**EXERCISE DATA:**
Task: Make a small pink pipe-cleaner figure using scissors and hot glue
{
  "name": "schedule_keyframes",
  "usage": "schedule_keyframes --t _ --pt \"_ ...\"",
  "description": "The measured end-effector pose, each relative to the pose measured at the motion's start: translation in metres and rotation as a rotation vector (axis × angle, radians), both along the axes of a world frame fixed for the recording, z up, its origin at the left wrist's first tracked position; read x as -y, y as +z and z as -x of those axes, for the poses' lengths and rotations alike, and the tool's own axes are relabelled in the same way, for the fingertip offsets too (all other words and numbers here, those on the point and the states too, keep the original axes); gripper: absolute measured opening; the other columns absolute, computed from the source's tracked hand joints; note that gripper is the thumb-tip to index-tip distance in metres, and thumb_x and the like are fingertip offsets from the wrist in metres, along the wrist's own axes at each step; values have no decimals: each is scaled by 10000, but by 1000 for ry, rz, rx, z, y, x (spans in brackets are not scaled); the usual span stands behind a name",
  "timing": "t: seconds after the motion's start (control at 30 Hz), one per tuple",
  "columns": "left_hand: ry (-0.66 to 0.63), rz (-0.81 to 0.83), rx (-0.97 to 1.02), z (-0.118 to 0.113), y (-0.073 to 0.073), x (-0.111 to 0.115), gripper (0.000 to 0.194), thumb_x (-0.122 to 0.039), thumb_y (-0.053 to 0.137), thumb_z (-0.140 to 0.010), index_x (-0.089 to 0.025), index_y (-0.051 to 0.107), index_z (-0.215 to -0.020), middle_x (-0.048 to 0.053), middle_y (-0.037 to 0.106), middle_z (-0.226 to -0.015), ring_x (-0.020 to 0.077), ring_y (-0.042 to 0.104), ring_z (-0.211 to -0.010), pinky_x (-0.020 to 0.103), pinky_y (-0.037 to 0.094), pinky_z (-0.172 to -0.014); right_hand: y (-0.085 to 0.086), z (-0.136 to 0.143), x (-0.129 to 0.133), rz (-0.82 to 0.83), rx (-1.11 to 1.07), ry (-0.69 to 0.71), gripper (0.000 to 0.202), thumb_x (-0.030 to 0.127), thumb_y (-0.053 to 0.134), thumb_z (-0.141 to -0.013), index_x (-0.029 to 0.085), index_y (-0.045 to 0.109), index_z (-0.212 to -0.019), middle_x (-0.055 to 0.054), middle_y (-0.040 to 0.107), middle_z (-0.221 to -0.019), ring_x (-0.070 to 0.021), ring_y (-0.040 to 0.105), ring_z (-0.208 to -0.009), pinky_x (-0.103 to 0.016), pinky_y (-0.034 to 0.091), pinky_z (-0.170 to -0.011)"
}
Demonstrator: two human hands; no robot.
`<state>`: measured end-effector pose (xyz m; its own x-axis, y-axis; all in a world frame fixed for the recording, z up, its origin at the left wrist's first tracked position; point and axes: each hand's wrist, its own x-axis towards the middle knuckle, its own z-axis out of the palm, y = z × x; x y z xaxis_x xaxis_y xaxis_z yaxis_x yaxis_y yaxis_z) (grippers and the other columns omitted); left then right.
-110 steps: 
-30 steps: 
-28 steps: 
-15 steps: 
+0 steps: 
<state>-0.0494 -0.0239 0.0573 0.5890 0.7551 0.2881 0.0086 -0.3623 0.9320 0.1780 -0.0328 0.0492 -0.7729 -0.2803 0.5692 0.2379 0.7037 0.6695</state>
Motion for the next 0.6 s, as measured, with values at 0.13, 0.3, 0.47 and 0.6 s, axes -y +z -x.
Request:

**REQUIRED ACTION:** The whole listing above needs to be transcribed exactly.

**ANSWER TO THE PROBLEM:**
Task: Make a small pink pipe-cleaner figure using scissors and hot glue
{
  "name": "schedule_keyframes",
  "usage": "schedule_keyframes --t _ --pt \"_ ...\"",
  "description": "The measured end-effector pose, each relative to the pose measured at the motion's start: translation in metres and rotation as a rotation vector (axis × angle, radians), both along the axes of a world frame fixed for the recording, z up, its origin at the left wrist's first tracked position; read x as -y, y as +z and z as -x of those axes, for the poses' lengths and rotations alike, and the tool's own axes are relabelled in the same way, for the fingertip offsets too (all other words and numbers here, those on the point and the states too, keep the original axes); gripper: absolute measured opening; the other columns absolute, computed from the source's tracked hand joints; note that gripper is the thumb-tip to index-tip distance in metres, and thumb_x and the like are fingertip offsets from the wrist in metres, along the wrist's own axes at each step; values have no decimals: each is scaled by 10000, but by 1000 for ry, rz, rx, z, y, x (spans in brackets are not scaled); the usual span stands behind a name",
  "timing": "t: seconds after the motion's start (control at 30 Hz), one per tuple",
  "columns": "left_hand: ry (-0.66 to 0.63), rz (-0.81 to 0.83), rx (-0.97 to 1.02), z (-0.118 to 0.113), y (-0.073 to 0.073), x (-0.111 to 0.115), gripper (0.000 to 0.194), thumb_x (-0.122 to 0.039), thumb_y (-0.053 to 0.137), thumb_z (-0.140 to 0.010), index_x (-0.089 to 0.025), index_y (-0.051 to 0.107), index_z (-0.215 to -0.020), middle_x (-0.048 to 0.053), middle_y (-0.037 to 0.106), middle_z (-0.226 to -0.015), ring_x (-0.020 to 0.077), ring_y (-0.042 to 0.104), ring_z (-0.211 to -0.010), pinky_x (-0.020 to 0.103), pinky_y (-0.037 to 0.094), pinky_z (-0.172 to -0.014); right_hand: y (-0.085 to 0.086), z (-0.136 to 0.143), x (-0.129 to 0.133), rz (-0.82 to 0.83), rx (-1.11 to 1.07), ry (-0.69 to 0.71), gripper (0.000 to 0.202), thumb_x (-0.030 to 0.127), thumb_y (-0.053 to 0.134), thumb_z (-0.141 to -0.013), index_x (-0.029 to 0.085), index_y (-0.045 to 0.109), index_z (-0.212 to -0.019), middle_x (-0.055 to 0.054), middle_y (-0.040 to 0.107), middle_z (-0.221 to -0.019), ring_x (-0.070 to 0.021), ring_y (-0.040 to 0.105), ring_z (-0.208 to -0.009), pinky_x (-0.103 to 0.016), pinky_y (-0.034 to 0.091), pinky_z (-0.170 to -0.011)"
}
Demonstrator: two human hands; no robot.
`<state>`: measured end-effector pose (xyz m; its own x-axis, y-axis; all in a world frame fixed for the recording, z up, its origin at the left wrist's first tracked position; point and axes: each hand's wrist, its own x-axis towards the middle knuckle, its own z-axis out of the palm, y = z × x; x y z xaxis_x xaxis_y xaxis_z yaxis_x yaxis_y yaxis_z) (grippers and the other columns omitted); left then right.
-110 steps: 
-30 steps: 
-28 steps: 
-15 steps: 
+0 steps: 
<state>-0.0494 -0.0239 0.0573 0.5890 0.7551 0.2881 0.0086 -0.3623 0.9320 0.1780 -0.0328 0.0492 -0.7729 -0.2803 0.5692 0.2379 0.7037 0.6695</state>
Motion for the next 0.6 s, as measured, with values at 0.13, 0.3, 0.47 and 0.6 s, axes -y +z -x.
Request:

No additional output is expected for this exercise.